**EXERCISE DATA**
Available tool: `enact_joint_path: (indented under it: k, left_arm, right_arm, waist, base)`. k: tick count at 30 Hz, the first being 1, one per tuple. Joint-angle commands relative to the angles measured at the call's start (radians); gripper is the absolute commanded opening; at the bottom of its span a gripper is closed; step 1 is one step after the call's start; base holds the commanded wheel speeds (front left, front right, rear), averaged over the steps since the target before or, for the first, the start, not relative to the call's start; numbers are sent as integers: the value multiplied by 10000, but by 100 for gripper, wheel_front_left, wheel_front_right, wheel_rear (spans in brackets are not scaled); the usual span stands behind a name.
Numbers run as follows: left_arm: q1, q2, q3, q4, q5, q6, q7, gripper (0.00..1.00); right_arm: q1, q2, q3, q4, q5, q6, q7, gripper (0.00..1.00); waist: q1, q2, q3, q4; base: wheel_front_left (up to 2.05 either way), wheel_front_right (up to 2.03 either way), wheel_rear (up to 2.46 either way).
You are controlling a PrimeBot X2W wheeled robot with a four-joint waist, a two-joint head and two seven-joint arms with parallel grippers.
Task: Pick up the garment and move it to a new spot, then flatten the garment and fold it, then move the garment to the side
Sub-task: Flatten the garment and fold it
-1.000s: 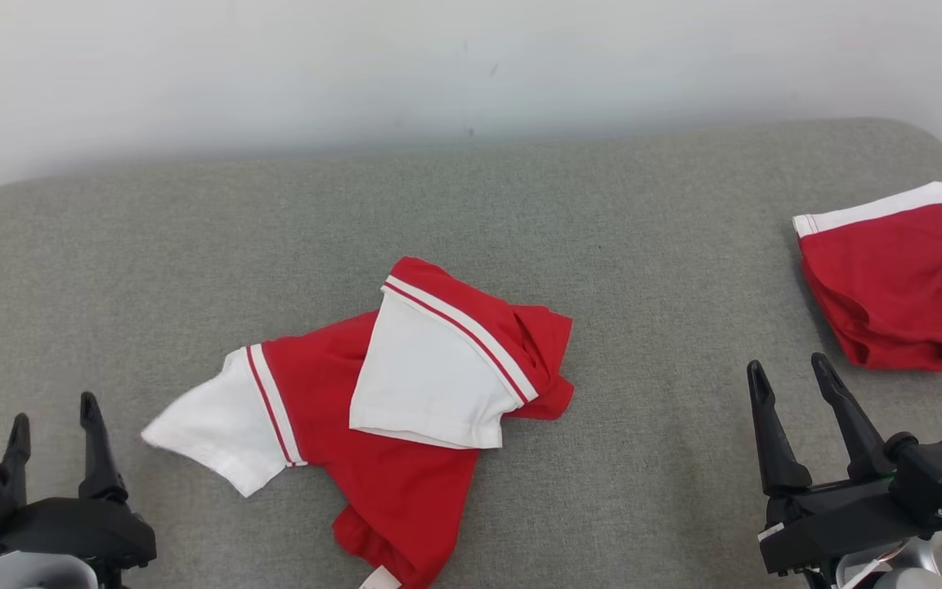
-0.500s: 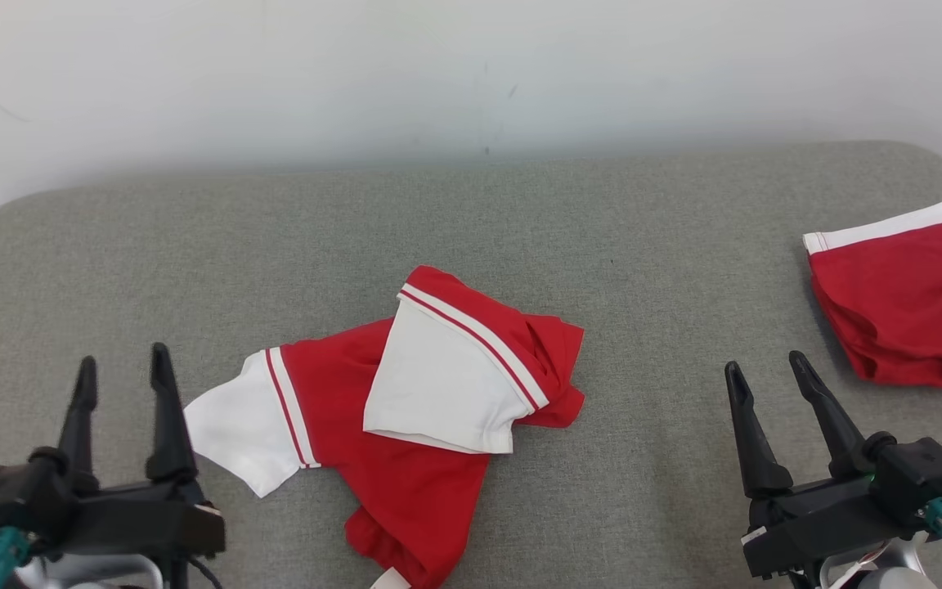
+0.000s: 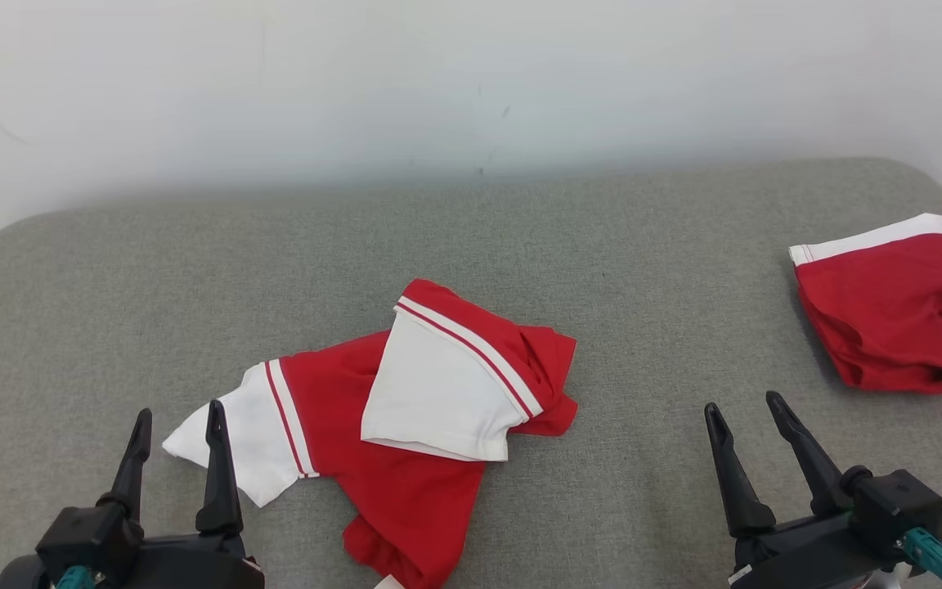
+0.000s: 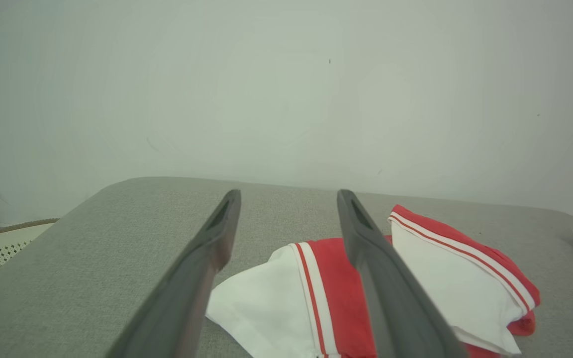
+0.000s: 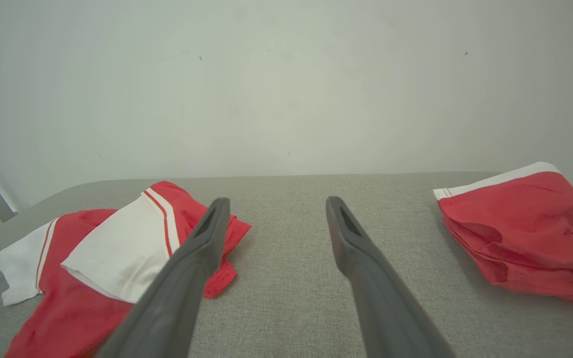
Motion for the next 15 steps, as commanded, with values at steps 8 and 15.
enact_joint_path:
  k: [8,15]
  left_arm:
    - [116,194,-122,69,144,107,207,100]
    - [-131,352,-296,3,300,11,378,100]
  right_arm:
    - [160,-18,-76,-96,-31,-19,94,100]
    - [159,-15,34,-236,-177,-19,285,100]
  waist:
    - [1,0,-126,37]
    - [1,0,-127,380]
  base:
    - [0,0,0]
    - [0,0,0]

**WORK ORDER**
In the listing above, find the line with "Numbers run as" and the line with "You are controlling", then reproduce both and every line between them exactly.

**SOLUTION TO THE PROBLEM**
Numbers run as follows: left_arm: q1, q2, q3, q4, q5, q6, q7, gripper (0.00..1.00); right_arm: q1, q2, q3, q4, q5, q6, q7, gripper (0.00..1.00); waist: q1, q2, q3, q4; base: wheel_front_left (up to 2.05 either way), wheel_front_right (up to 2.03 either way), wheel_rear (up to 2.46 either way).
You are controlling a PrimeBot X2W wheeled robot with a four-joint waist, a two-joint head and two seven-joint arms with parallel grippers.

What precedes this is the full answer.